Estudios previos de la sangre periférica de pacientes infectados con virus ARN, específicamente en pacientes infectados con el virus de la inmunodeficiencia humana, han mostrado estructuras túbuloreticulares (TRS) en las células mononucleares de la sangre periférica 49,50 . Hallazgos de investigaciones hechas en el Instituto Anatomopatológico de la Universidad Central de Venezuela, demostraron estructuras túbuloreticulares en sangre periférica de pacientes con dengue51. Las estructuras túbuloreticulares han sido descritas en otras entidades patológicas 52,53,54,55 . De la misma manera en esta investigación logramos identificar estructuras túbuloreticulares como túbulos anastomosados de 24nm de diámetro en el citoplasma de linfocitos y monocitos, dentro de las cisternas del retículo endoplasmático rugoso. La presencia de TRS en los monocitos de los enfermos con dengue, está relacionada con altos niveles de Interferon alfa producido por las mismas células mononucleares durante la infección35, una situación similar a la observada en otras infecciones virales. Watanabe y col 56, demostraron que las TRS en las células mononucleares de la sangre periférica en la hepatitis C crónica tratados con Interferon alfa, y también detectaron cisternas cilíndricas confrontadas en las mismas células.

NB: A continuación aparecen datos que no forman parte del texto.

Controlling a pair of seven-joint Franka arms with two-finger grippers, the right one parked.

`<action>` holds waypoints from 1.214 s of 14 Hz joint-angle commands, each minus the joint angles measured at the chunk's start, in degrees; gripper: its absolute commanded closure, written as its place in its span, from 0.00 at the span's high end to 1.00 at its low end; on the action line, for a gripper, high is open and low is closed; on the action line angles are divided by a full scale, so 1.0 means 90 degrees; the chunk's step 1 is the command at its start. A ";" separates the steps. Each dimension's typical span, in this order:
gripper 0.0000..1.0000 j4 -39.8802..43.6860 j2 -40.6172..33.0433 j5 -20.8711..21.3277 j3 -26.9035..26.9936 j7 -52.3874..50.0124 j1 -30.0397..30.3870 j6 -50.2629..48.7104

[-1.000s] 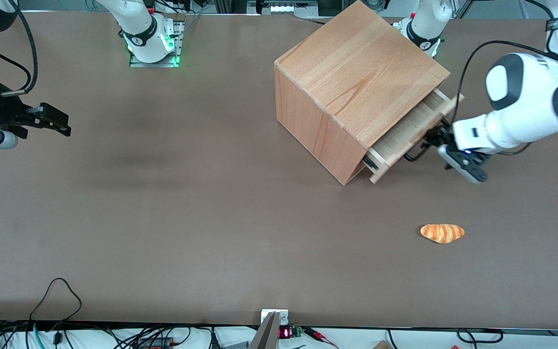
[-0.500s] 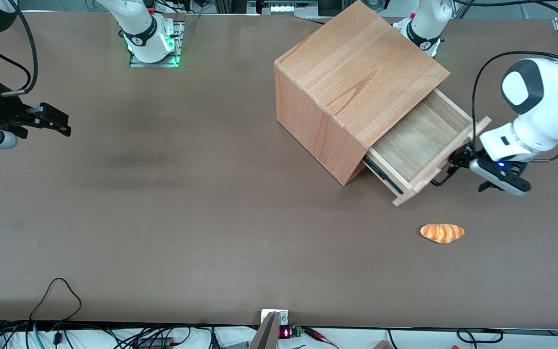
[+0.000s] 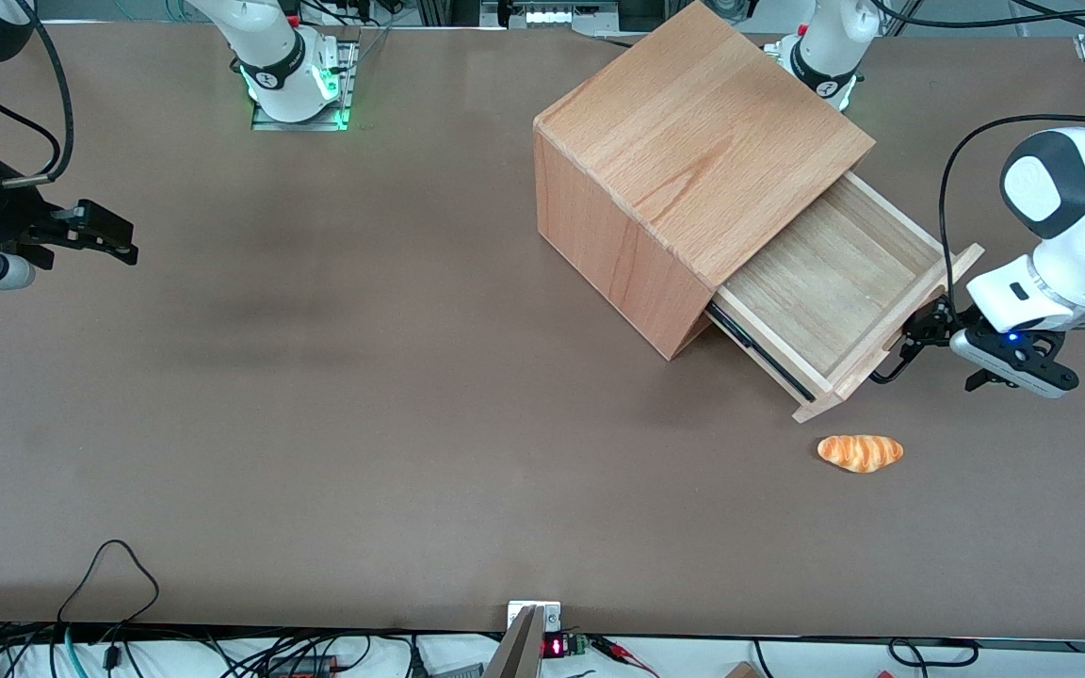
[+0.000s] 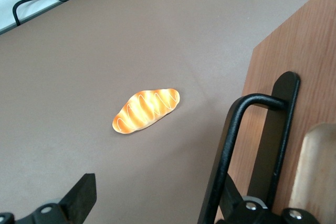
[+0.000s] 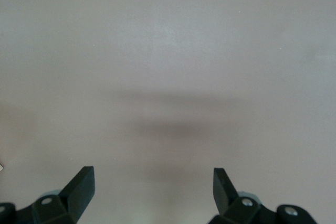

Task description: Open top drawer with left arm

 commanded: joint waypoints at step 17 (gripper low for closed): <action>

Nuestros hallazgos ultraestructurales, señalan la presencia de linfocitos citotóxicos naturales característicos en la sangre periférica de los pacientes infectados con el virus del dengue. Según Kurane y Ennis35, la presencia de estas células citotóxicas, puede ser uno de los mecanismos de la respuesta inmune, responsable del control de la infección viral. Recientemente, se señaló que los linfocitos T citotóxicos son activados durante la infección con el virus del dengue, y es posible que estas células T virus específicas, contribuyan en la patogénesis del dengue hemorrágico y en el síndrome del choque del dengue, dado por una producción de Interferon alfa y lisis de células infectadas durante la infección viral57. Algunos de estos hallazgos ultraestructurales, plantean interrogantes para ser examinados detalladamente en el futuro cercano. Esperamos que trabajos de investigación puedan dilucidar quizá inmuhistoquimicamente en la sangre o en los tejidos de humanos, las alteraciones que se producen durante la infección con el virus del Dengue.